# OPRLC studying 4 routes for Oregon portion of Cascades Corridor



## jmx53 (Jan 23, 2013)

This is copied from an article from the Eugene Register Guard newspaper :



> Picture this in 20 years: You step onto a train on tracks between the north- and southbound Interstate 5 lanes in Eugene and rocket to Portland in less than an hour. Or maybe you board a train in west Eugene that stops at the Eugene Airport before winding along the west Willamette Valley to Corvallis and on north.
> 
> These are some of the scenarios under consideration by the Oregon Passenger Rail Leadership Council, a 21-member group that includes five big-city mayors, six legislators and transit officials from the state, Portland and Lane County.

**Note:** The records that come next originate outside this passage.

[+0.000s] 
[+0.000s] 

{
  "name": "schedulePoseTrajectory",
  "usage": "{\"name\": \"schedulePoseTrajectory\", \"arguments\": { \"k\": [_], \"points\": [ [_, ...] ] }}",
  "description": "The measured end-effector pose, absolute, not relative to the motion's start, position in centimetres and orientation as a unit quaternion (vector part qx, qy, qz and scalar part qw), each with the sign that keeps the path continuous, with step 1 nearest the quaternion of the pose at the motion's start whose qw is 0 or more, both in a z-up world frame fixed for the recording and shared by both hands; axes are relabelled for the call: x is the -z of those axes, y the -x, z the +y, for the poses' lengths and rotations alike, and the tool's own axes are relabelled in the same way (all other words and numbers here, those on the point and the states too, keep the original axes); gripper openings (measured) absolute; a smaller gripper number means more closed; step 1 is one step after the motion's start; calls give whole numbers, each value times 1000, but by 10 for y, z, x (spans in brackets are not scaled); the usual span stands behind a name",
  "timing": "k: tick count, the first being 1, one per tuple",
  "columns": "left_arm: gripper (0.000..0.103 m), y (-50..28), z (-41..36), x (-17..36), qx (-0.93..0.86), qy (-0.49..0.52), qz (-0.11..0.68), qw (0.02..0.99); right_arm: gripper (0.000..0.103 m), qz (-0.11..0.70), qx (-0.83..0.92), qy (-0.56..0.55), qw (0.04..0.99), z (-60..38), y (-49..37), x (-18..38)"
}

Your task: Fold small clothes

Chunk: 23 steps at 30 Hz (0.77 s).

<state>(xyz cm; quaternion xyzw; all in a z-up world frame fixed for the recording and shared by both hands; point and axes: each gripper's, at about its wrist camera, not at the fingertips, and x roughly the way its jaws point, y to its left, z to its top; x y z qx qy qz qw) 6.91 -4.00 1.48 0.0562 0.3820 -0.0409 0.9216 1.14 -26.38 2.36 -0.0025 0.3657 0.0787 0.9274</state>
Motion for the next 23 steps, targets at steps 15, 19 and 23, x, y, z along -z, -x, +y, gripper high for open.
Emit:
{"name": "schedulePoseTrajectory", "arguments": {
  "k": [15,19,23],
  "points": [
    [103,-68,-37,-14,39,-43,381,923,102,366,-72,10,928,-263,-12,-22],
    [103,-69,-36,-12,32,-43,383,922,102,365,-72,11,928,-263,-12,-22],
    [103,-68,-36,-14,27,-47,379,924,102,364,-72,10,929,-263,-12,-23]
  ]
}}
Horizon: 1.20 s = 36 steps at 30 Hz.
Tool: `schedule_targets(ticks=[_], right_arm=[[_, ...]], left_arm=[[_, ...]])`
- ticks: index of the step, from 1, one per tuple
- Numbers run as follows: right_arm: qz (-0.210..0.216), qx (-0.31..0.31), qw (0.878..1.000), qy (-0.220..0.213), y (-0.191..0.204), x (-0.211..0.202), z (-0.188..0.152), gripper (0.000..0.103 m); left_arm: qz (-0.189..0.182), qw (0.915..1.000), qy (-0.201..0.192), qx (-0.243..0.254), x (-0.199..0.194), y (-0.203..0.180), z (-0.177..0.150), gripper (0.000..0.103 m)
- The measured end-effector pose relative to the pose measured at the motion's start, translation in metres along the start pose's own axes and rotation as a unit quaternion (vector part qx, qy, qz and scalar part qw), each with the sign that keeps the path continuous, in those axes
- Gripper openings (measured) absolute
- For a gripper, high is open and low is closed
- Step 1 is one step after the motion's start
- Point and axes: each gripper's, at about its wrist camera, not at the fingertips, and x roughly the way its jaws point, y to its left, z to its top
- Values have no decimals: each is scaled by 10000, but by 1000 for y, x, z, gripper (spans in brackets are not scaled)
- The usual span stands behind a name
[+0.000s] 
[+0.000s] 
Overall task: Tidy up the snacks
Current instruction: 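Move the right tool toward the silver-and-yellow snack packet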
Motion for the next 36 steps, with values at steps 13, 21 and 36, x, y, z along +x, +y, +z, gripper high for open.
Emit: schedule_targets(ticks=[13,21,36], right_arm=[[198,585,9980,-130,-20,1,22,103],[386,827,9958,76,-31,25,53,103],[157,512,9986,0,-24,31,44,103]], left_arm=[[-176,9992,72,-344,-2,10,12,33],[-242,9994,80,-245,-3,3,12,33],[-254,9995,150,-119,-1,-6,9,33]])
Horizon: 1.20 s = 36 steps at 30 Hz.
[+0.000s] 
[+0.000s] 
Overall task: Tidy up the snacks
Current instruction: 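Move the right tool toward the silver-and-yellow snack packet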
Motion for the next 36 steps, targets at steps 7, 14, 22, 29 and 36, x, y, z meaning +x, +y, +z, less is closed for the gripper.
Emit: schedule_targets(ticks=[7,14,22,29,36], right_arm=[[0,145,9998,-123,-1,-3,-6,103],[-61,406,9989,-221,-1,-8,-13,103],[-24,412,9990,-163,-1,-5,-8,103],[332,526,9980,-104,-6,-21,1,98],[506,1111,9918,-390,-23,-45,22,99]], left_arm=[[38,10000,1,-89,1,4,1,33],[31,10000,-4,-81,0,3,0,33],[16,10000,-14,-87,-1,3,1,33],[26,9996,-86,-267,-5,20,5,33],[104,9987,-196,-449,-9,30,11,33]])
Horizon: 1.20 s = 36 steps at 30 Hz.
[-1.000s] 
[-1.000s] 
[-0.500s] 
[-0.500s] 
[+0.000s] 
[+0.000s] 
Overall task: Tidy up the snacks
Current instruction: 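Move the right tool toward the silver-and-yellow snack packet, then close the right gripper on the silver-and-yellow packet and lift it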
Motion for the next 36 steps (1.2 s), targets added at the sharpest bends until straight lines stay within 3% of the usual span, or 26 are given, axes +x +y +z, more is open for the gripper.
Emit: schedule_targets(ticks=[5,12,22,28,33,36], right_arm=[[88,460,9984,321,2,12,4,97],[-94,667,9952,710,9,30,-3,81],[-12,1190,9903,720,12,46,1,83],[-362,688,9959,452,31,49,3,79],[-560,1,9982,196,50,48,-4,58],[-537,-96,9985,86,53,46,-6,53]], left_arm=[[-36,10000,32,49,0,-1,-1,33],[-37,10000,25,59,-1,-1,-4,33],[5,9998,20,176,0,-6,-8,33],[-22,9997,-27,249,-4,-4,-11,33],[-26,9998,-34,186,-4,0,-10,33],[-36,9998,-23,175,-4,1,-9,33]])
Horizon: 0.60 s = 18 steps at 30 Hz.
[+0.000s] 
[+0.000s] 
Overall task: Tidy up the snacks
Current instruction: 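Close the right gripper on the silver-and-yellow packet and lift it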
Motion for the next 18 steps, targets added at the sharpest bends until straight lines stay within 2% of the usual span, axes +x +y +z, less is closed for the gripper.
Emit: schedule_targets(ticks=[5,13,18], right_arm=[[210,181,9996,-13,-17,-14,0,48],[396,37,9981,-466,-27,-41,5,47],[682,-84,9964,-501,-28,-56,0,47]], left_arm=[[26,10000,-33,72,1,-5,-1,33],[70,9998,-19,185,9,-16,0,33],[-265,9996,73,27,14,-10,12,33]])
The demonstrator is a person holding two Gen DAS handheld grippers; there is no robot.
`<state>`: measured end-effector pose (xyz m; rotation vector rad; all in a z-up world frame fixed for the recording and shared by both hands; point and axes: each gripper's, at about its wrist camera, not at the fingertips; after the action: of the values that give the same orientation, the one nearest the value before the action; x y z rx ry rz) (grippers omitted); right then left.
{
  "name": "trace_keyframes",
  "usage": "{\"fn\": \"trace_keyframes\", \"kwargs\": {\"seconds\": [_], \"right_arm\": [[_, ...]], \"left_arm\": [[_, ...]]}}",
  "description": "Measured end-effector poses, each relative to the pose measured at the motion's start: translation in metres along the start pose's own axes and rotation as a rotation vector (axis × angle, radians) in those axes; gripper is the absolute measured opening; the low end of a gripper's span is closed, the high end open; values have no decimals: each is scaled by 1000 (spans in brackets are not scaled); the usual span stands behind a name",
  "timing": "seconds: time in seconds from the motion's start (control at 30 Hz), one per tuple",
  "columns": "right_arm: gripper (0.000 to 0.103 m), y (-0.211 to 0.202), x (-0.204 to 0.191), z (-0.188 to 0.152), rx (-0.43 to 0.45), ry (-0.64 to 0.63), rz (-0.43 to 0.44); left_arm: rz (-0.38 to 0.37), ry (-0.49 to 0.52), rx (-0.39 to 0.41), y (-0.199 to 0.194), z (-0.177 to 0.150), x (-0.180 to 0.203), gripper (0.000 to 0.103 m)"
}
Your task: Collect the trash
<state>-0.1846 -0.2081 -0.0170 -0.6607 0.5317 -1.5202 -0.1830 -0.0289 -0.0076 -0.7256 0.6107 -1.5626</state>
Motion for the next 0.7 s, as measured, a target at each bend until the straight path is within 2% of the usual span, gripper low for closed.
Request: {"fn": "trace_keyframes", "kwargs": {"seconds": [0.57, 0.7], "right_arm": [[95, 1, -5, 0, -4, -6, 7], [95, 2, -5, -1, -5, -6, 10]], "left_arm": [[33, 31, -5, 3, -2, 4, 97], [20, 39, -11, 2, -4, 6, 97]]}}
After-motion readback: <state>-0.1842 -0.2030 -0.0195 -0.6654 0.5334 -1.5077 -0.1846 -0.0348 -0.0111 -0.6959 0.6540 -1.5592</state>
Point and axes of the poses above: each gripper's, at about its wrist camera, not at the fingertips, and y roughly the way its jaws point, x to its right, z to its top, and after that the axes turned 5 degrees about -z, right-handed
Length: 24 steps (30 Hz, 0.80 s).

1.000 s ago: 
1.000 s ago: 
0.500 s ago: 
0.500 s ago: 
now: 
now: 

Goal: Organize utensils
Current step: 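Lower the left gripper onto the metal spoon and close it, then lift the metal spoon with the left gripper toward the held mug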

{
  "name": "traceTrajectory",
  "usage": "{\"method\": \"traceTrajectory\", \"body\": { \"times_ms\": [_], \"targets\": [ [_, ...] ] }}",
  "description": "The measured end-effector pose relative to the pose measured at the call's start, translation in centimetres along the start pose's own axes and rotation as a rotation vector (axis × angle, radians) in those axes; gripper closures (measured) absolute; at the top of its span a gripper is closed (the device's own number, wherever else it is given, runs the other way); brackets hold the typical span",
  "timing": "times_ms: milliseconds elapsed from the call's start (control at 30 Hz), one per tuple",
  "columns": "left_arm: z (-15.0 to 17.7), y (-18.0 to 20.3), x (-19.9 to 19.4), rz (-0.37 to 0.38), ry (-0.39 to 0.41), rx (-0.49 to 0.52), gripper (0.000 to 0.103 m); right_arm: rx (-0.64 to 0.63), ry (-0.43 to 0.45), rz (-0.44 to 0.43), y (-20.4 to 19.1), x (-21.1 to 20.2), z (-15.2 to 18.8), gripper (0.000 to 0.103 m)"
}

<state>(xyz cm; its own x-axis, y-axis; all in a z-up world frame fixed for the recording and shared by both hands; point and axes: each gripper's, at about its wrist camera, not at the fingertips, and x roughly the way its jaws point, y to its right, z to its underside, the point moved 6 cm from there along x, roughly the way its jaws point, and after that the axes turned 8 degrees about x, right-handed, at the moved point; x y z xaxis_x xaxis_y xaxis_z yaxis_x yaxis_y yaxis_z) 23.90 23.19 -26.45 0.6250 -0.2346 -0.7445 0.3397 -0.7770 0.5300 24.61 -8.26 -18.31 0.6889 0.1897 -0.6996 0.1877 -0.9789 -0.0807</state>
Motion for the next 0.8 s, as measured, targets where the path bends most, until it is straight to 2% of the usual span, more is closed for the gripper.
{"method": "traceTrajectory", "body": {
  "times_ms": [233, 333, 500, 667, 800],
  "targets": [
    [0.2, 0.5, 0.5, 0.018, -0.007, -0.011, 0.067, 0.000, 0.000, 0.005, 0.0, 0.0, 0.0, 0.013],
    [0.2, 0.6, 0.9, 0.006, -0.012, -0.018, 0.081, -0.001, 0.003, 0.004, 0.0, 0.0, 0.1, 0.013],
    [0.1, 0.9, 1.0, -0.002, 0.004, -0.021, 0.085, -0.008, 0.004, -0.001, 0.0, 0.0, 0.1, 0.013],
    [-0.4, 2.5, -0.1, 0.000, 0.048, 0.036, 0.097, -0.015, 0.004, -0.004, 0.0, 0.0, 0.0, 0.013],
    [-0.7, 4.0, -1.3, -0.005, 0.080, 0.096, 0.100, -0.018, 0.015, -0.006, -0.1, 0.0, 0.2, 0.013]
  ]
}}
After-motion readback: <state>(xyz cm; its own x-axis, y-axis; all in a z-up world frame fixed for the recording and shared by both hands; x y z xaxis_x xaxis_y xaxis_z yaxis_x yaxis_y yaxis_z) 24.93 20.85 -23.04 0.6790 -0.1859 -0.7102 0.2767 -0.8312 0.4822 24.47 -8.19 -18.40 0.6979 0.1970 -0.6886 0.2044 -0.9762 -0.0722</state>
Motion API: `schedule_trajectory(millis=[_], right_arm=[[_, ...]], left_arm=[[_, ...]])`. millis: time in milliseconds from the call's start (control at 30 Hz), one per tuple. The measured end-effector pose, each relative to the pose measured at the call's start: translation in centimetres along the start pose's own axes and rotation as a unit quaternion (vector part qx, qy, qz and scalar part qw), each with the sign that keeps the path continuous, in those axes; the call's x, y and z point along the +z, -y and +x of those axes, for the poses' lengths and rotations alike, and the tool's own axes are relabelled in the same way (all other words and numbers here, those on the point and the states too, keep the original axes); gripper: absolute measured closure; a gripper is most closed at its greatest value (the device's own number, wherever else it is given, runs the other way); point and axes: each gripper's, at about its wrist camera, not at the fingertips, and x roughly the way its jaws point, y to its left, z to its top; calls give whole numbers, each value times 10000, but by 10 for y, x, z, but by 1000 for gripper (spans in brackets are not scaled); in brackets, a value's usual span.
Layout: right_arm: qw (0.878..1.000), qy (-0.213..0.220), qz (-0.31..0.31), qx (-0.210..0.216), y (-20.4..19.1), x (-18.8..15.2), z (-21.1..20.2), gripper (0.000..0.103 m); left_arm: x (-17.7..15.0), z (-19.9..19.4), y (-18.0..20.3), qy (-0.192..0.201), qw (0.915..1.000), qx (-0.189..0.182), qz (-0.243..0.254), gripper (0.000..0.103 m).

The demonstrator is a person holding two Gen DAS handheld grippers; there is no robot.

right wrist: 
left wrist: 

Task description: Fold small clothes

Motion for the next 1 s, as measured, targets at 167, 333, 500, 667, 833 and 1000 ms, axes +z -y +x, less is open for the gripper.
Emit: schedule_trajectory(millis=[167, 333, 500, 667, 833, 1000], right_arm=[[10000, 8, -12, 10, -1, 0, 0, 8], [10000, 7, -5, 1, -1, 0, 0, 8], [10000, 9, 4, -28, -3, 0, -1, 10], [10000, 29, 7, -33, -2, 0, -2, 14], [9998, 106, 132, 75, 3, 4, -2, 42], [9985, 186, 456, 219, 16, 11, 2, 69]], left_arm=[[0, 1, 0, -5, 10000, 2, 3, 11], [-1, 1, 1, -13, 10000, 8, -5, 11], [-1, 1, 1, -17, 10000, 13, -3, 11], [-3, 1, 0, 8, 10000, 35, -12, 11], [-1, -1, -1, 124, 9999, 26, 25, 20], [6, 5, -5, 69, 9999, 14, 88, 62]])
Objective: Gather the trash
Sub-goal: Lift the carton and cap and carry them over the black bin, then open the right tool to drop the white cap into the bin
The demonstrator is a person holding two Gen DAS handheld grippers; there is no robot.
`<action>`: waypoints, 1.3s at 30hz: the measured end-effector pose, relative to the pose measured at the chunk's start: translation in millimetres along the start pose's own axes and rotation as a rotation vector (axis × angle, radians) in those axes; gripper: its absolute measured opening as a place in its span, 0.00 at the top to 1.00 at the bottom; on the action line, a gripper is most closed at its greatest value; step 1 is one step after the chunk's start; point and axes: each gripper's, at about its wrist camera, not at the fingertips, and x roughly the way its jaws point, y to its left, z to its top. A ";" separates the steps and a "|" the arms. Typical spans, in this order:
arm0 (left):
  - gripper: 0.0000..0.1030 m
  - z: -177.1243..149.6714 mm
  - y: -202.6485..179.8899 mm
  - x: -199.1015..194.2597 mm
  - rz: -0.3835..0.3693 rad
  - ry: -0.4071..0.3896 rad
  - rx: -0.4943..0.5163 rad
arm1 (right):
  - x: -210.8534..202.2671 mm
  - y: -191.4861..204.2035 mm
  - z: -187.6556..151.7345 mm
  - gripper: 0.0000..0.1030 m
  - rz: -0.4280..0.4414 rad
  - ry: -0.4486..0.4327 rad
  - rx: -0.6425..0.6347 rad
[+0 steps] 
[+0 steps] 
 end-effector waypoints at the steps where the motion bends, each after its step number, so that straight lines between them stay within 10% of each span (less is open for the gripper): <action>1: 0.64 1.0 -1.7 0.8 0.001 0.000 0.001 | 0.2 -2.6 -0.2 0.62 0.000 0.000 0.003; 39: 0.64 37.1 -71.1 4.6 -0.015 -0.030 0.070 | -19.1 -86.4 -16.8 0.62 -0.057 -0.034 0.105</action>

Link to this story including maps of proposed routes:

ODOT Passenger Rail website

ODOT Flickr page with pictures of the 2 new Talgo trainsets


----------



## CHamilton (Jan 23, 2013)

Here's another link to the same story if you get hit by the Register-Guard's obnoxious sort-of paywall.

Group studies 4 high-speed rail routes in Oregon


----------



## fairviewroad (Jan 23, 2013)

I just don't think there's any realistic shot at getting any of these done with the exception of strategic upgrades to the current UP

line. As the Eugene mayor says in the article, people don't need "high speeds" as much as they need frequent, reliable service.


----------